A grande ambição de Justiniano era o restabelecimento do Império Romano como um só. Para tanto, Justiniano dedicou-se bastante às campanhas de recuperação de território do Império. Uma das primeiras medidas tomadas foi a celebração de um tratado de não-agressão com Cosroes I (“A alma imortal”, vigésimo rei sassânida da Pérsia), em que se comprometeu a pagar anualmente um tributo a este para que não houvesse qualquer invasão ao território bizantino.

Tendo o Oriente assegurado, Justiniano pôde se dedicar à recuperação do Ocidente. Com a ajuda do general Belisário, conquistou a cidade de Cartago, a Sicília, as ilhas Baleares e parte da costa levantina peninsular. Com certa dificuldade devido à resistência ostrogoda, também conseguiu conquistar Roma e Ravenna.

A expansão territorial foi prejudicada, contudo, com a grande peste que assolou as cidades do Mediterrâneo Oriental. Além disso, o resto do território italiano ofereceu muita resistência, liderado pelo rei ostrogodo Totila. Narses, novo general de Justiniano, conseguiu após vinte anos eliminar as forças ostrogodas e, com a conquista da região do sul da Espanha, o território conseguiu alcançar sua maior expansão.

2.1 A importância de Teodora no governo de Justiniano

Grande parte das informações à disposição acerca da história de vida de Teodora antes de seu casamento com Justiniano tem origem na obra “História Secreta” de Procópio de Cesareia, importante historiador bizantino do século VI. No entanto, muitos estudiosos contestam a veracidade das informações contidas nesta obra, haja vista que Procópio era um grande crítico de Justiniano e parece ter exagerado em certos detalhes de sua obra. Ainda assim, os que criticam os fatos apresentados por Procópio em “História Secreta” não apresentam argumentos consistentes o bastante para desacreditá-la.

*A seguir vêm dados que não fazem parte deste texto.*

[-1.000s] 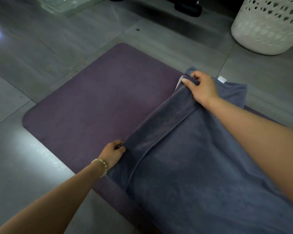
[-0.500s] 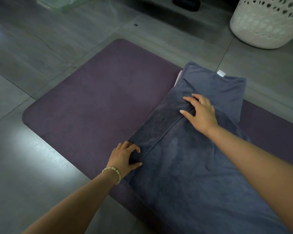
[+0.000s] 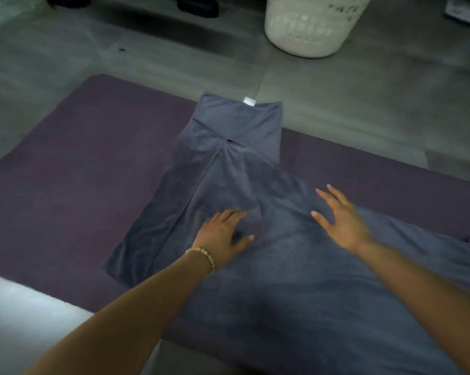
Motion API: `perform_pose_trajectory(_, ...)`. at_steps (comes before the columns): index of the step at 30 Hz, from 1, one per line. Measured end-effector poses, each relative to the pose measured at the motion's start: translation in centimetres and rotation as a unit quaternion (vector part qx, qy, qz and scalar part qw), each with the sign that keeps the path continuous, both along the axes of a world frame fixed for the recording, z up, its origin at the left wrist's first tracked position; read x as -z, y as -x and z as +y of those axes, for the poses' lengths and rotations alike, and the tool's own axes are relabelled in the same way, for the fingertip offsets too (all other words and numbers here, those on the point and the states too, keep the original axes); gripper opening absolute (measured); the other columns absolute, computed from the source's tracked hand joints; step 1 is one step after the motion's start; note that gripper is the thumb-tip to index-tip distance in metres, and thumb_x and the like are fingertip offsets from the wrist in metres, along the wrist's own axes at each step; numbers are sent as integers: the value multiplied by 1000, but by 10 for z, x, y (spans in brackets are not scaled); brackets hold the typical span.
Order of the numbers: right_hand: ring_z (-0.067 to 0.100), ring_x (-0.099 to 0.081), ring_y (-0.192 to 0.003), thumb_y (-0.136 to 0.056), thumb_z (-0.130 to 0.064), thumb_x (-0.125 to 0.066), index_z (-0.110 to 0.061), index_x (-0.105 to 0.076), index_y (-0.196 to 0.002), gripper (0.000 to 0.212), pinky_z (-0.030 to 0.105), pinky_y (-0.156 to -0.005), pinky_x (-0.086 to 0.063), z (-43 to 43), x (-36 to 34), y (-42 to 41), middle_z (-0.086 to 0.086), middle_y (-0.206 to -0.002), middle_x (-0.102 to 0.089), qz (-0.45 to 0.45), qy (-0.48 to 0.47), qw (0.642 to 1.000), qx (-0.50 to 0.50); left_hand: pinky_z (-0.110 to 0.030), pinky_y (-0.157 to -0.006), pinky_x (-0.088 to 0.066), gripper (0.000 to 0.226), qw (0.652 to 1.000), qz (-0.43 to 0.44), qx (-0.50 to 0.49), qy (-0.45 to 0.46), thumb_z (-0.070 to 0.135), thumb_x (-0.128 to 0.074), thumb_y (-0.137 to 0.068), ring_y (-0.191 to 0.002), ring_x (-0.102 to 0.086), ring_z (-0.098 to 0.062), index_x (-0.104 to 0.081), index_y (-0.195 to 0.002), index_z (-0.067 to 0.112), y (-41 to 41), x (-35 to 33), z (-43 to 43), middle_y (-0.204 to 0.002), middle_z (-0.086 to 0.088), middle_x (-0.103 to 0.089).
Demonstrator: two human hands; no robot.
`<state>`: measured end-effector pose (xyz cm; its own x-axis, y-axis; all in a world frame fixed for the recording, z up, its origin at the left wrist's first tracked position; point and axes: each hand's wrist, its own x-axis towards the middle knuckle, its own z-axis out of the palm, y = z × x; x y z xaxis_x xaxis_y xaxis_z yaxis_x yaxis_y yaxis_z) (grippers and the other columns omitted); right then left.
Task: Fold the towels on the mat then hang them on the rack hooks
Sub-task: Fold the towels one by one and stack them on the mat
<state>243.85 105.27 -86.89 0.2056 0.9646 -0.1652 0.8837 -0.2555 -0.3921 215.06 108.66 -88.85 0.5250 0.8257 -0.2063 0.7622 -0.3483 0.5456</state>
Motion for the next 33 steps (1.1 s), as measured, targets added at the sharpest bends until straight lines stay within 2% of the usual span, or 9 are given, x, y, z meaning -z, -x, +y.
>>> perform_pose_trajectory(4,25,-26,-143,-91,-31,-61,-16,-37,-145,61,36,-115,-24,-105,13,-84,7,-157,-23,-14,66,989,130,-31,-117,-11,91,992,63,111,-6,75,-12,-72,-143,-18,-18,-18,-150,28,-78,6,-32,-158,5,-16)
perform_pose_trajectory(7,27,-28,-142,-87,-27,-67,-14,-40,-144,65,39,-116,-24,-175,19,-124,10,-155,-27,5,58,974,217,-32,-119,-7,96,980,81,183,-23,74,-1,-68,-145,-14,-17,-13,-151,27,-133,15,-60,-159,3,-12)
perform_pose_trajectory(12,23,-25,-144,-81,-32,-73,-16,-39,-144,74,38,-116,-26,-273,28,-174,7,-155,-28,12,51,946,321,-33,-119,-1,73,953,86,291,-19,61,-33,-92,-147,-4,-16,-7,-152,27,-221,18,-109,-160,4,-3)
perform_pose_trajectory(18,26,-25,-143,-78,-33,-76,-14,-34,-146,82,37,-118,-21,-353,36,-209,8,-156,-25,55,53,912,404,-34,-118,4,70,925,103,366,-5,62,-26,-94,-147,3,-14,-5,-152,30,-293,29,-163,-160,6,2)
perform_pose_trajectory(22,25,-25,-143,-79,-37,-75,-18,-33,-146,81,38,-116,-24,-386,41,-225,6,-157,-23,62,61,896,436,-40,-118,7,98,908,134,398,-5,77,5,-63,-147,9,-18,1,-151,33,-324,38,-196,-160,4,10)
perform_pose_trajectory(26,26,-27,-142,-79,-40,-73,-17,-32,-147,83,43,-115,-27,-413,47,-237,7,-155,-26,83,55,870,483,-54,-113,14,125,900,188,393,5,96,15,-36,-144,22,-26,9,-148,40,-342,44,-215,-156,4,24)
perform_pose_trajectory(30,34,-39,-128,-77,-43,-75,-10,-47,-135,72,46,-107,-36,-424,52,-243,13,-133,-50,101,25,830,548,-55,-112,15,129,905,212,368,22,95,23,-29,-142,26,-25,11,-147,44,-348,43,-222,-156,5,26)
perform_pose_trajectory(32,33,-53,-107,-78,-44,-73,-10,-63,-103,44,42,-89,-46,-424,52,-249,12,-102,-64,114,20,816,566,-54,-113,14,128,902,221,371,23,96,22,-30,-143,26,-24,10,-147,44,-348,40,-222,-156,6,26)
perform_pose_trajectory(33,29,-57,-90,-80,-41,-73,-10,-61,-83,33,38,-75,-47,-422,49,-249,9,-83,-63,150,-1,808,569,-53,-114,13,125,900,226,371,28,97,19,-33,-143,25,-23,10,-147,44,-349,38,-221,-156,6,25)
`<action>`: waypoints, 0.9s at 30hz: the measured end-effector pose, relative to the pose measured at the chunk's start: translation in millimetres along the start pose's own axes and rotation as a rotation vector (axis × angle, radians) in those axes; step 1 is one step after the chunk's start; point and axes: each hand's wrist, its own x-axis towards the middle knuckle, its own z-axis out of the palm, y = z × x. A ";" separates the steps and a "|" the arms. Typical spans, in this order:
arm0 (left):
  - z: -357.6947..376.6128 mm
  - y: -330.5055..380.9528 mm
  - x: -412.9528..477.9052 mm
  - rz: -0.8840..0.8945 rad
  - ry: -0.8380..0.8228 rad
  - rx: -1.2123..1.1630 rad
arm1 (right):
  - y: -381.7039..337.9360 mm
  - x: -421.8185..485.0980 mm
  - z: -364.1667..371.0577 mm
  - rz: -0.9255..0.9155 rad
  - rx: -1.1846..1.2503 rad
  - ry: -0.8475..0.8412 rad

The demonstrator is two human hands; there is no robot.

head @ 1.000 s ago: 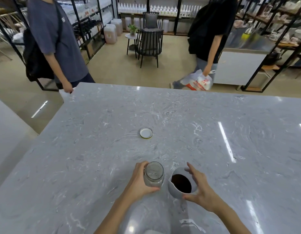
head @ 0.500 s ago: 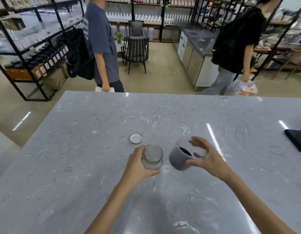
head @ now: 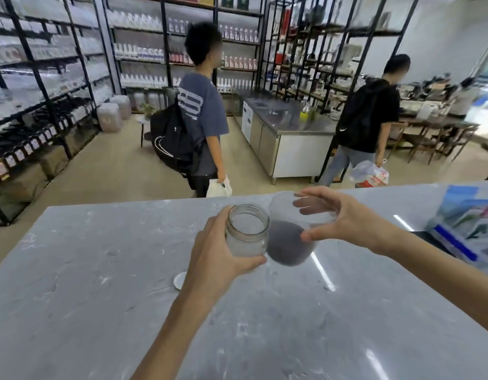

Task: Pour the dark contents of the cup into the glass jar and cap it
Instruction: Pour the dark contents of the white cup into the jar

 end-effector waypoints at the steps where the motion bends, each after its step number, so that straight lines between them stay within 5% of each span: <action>1: -2.3 5.4 1.8 0.004 -0.005 0.011 | -1.7 -1.4 -1.9 -0.006 -0.016 0.011; 8: -9.0 32.7 13.4 -0.040 -0.075 0.094 | -21.3 -3.4 -25.4 -0.060 -0.098 0.054; 14: -6.7 52.2 26.3 -0.049 -0.130 0.116 | -79.9 22.3 -65.6 -0.141 -0.584 -0.030; 27: 0.6 88.3 43.8 -0.012 -0.059 0.111 | -179.2 51.2 -86.3 -0.283 -1.212 -0.275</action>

Teodora, nascida no ano 500 e falecendo no dia 28 de junho de 548, era filha de Acácio, um tratador de ursos do circo, o que evidencia sua origem na mais baixa classe da sociedade bizantina. Surgiu como atriz cômica no teatro burlesco e por certo tempo foi uma cortesã de Hecébolo, o governador de Pentápolis. De acordo com os escritos de Procópio de Cesareia, não era bem quista pela alta sociedade da época, principalmente pela sua falta de vergonha e participação em acontecimentos de cunho pornográfico[4].

Após ser expulsa de Pentápolis por ter brigado com Hecébolo, Teodora retornou à Constantinopla, aonde Justiniano, ainda magister militum praesentalis, se apaixonou perdidamente. Na ânsia de agradar ao máximo que podia sua amada, Justiniano desejava casar-se com ela. Contudo, as leis da época impediam o casamento de indivíduos das classes mais baixas com a nobreza. Por isso, Justiniano convenceu o então imperador Justino I a anular esta lei e editar uma nova, permitindo que qualquer um pudesse se casar com sua cortesã.

Teodora se casou com Justiniano no ano de 523. Com sua ascensão ao trono imperial romano no ano de 527, Justiniano a fez imperatriz consorte, concedendo-lhe atribuições próprias de um governante, como, por exemplo, a responsabilidade de reunir os monofisistas com o partido dos calcedonianos na Igreja.

Quanto a sua religião, há certa controvérsia dentre os historiadores. Alguns acreditam que se tornou adepta do monofisismo – crença de que Cristo mantinha somente a natureza divina, e não dupla como os calcedonianos defendiam – antes mesmo de conhecer Justiniano, enquanto outros defendem que se tornou monofisista pela responsabilidade como governante assim como exemplificada acima.

Não sendo apenas uma mulher que quebrou paradigmas na sociedade da época, Teodora também teve importância na formação do Direito, sobretudo em questões bastante polêmicas. Uma delas, como já dito alhures, foi possibilitar o casamento entre indivíduos de castas sociais diversas, algo impensável até então. Foi Teodora também quem Procópio afirma em sua obra que foi a primeira proponente e praticante do aborto.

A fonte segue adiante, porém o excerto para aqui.